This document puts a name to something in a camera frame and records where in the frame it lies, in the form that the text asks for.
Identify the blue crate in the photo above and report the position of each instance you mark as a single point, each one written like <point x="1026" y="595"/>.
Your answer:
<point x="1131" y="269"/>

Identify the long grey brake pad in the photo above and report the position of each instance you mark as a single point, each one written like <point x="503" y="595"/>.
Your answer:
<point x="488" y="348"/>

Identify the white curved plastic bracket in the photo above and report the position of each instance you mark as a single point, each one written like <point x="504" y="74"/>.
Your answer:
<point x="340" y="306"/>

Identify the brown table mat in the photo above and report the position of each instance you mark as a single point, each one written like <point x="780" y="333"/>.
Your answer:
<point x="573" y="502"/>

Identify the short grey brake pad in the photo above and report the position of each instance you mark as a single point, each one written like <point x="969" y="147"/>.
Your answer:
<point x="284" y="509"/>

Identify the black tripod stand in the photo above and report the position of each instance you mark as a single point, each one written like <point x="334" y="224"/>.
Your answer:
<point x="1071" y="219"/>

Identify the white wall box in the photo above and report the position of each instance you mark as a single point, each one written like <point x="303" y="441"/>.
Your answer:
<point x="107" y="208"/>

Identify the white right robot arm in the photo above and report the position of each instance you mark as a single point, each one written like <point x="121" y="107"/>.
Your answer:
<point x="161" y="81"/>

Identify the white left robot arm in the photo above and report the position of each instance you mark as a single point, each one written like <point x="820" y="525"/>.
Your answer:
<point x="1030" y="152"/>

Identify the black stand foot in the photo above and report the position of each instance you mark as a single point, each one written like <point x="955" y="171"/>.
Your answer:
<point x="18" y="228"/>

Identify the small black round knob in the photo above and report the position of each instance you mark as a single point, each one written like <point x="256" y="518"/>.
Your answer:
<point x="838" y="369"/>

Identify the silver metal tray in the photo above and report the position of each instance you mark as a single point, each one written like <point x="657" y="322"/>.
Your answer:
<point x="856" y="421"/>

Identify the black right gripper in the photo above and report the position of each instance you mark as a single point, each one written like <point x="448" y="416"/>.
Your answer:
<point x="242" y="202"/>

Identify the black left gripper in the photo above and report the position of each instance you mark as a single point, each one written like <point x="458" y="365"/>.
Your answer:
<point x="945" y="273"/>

☆ ☆ ☆ ☆ ☆ ☆ ☆

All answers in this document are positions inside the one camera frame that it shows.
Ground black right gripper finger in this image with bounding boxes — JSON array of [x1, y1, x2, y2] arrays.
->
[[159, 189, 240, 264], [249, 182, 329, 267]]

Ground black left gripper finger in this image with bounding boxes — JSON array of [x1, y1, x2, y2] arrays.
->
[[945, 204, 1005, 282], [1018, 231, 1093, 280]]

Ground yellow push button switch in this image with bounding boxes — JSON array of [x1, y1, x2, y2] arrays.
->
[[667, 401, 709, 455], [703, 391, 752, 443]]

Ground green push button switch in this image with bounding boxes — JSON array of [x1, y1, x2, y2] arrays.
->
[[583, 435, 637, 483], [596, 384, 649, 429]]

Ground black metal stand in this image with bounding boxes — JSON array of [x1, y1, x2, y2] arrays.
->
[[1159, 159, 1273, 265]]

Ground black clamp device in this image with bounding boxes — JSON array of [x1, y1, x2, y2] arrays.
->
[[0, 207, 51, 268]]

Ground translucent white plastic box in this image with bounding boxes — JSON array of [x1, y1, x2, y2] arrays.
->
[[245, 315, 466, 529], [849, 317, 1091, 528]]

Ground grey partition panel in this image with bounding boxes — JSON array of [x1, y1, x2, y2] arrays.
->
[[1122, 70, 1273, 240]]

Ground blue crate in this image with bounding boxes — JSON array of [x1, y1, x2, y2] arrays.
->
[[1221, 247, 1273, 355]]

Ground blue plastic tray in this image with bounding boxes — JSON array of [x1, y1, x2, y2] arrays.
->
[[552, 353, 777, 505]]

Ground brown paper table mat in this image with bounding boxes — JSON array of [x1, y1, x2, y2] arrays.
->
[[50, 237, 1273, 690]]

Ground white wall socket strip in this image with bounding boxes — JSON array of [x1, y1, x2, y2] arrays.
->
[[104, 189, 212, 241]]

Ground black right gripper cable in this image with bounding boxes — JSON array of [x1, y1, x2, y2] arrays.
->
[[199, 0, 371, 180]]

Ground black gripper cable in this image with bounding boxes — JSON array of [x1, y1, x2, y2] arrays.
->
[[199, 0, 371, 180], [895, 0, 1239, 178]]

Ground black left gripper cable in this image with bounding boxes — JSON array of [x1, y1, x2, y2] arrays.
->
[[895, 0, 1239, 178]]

☆ ☆ ☆ ☆ ☆ ☆ ☆

> [Task item] Would you please write out, exactly and with no other lines, the stretch of the listing above from the line containing "Ground black right gripper finger" through the line containing "Ground black left gripper finger"?

> [Solution to this task]
Ground black right gripper finger in this image with bounding boxes — JSON array of [x1, y1, x2, y2] arrays.
->
[[159, 189, 240, 264], [249, 182, 329, 267]]

Ground black left gripper finger in this image with bounding boxes — JSON array of [x1, y1, x2, y2] arrays.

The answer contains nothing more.